The code listed below shows a classic result related to boxing and unboxing in Java.

    public static void main(String[] args) {
        Integer i1 = 127;
        Integer i2 = 128;
        Integer i3 = 127;
        Integer i4 = 128;
        Integer i5 = new Integer(127);
        Integer i6 = new Integer(127);
        System.out.println(i1 == i3);   // true
        System.out.println(i2 == i4);   // false
        System.out.println(i5 == i6);   // false
        System.out.println("0000000000" == "0000000000");   // true
    }
  1. Boxing is the conversion from primitive type to wrapper class, like from int to Integer.
  2. Unboxing is from wrapper class to primitive type.

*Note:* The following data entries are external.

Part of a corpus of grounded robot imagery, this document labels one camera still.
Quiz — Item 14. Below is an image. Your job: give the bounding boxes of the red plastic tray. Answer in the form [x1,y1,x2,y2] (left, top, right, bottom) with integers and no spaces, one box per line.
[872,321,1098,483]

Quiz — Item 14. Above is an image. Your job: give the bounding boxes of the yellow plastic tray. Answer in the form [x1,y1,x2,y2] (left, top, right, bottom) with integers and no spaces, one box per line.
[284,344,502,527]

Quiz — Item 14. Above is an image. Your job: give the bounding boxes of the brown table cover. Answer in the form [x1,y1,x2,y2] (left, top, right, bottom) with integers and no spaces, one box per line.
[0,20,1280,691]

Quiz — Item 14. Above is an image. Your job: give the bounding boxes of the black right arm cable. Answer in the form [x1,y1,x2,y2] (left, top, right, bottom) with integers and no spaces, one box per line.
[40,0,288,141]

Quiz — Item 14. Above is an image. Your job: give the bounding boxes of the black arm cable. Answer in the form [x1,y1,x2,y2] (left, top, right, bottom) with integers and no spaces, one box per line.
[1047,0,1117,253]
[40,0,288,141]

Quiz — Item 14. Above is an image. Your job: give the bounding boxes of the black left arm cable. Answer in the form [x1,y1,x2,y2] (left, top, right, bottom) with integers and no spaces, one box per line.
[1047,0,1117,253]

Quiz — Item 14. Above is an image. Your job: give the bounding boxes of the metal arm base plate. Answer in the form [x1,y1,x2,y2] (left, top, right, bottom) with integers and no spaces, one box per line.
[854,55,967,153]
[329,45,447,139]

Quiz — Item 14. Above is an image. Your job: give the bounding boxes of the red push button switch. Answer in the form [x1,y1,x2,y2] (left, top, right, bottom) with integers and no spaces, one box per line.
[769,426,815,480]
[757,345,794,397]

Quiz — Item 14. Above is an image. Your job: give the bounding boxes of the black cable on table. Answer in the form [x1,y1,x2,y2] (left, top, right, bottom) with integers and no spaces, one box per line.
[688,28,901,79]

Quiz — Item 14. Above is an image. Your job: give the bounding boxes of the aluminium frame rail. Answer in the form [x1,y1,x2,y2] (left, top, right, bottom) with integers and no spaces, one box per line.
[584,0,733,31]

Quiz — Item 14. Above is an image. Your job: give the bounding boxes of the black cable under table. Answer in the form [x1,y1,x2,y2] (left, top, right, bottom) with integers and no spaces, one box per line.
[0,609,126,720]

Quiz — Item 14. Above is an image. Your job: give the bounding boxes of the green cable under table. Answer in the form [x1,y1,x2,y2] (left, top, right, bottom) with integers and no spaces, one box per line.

== compares the references of two objects. equals() method compares the values of two objects. JVM will auto-box some primitives into the same wrapper class object. These objects will be saved in buffer in order to be used repeatly.

These primitives include:

  1. boolean
  2. byte
  3. short and int between -128 and 127
  4. char between 0 and 0x7f

In conclusion, for two objects with the same value,

  1. If one of them are primitive, == is always true. (unboxing wrapper)
  2. If both are wrapper class object
    • If one of them is created by new, == is false. (allocates new space)
    • Else if Boolean, Byte, Float and Double, == is true.
    • Else if Short, Integer and Long, and the value is between -128 and 127, == is true
    • Else if Character with value between 0 and 0x7f, == is true
    • Else, == is false

It is worthy to note here if we want to compare values, we should always use equals() method. I have made such mistake before..

Boxing and unboxing are automatically done in JVM. For example,

int i = 10;
Integer a = i;  // boxing
int k = a;  // unboxing

But we can still do it manually like

int i = 10;
Integer a = new Integer(i); // boxing
int j = a.intValue(); // unboxing

Let’s look at an example here.

Integer d = new Integer(10);
d++;    // unboxing d first, then ++, finally boxing result

In method overload case, if we have following two methods in a class

public void test(double num);
public void test(Integer num);

For a int k, if we do test(k), Java will call test(double num) instead of the other one. Because in Java 4, we don’t have boxing and unboxing feature. The result is due to backwards compatibility.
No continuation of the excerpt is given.